Relativistic hydrodynamics in close binary systems: Analysis of neutron-star collapse

Abstract
We discuss the underlying relativistic physics that causes neutron stars to compress and collapse in close binary systems as has been recently observed in numerical (3+1)-dimensional general relativistic hydrodynamic simulations. We show that compression is driven by velocity-dependent relativistic hydrodynamic terms which increase the self-gravity of the stars. They also produce fluid motion with respect to the corotating frame of the binary. We present numerical and analytic results that confirm that such terms are insignificant for uniform translation or when the hydrodynamics are constrained to rigid corotation.
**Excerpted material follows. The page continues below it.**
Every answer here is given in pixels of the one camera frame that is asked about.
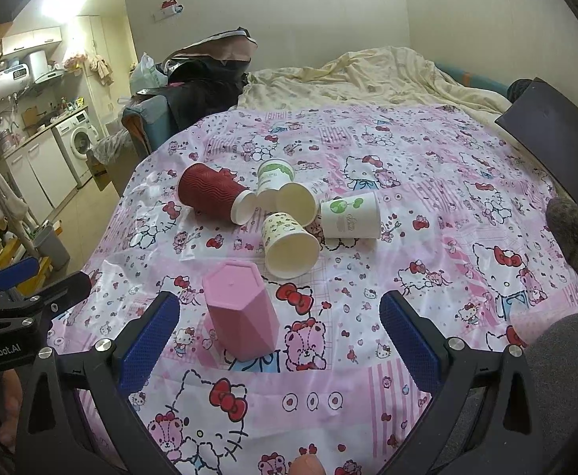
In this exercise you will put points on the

However, when the hydrodynamics are unconstrained, the neutron star fluid relaxes to a compressed nonsynchronized state of almost no net intrinsic spin with respect to a distant observer. We also show that tidal decompression effects are much smaller than the velocity-dependent compression terms for stars with a realistic compaction ratio. We discuss why several recent attempts to analyze this effect with constrained hydrodynamics or an analysis of tidal forces do not observe compression. We argue that an independent test of this effect must include unconstrained relativistic hydrodynamics to a sufficiently high order so that all relevant velocity-dependent terms and their possible cancellations are included.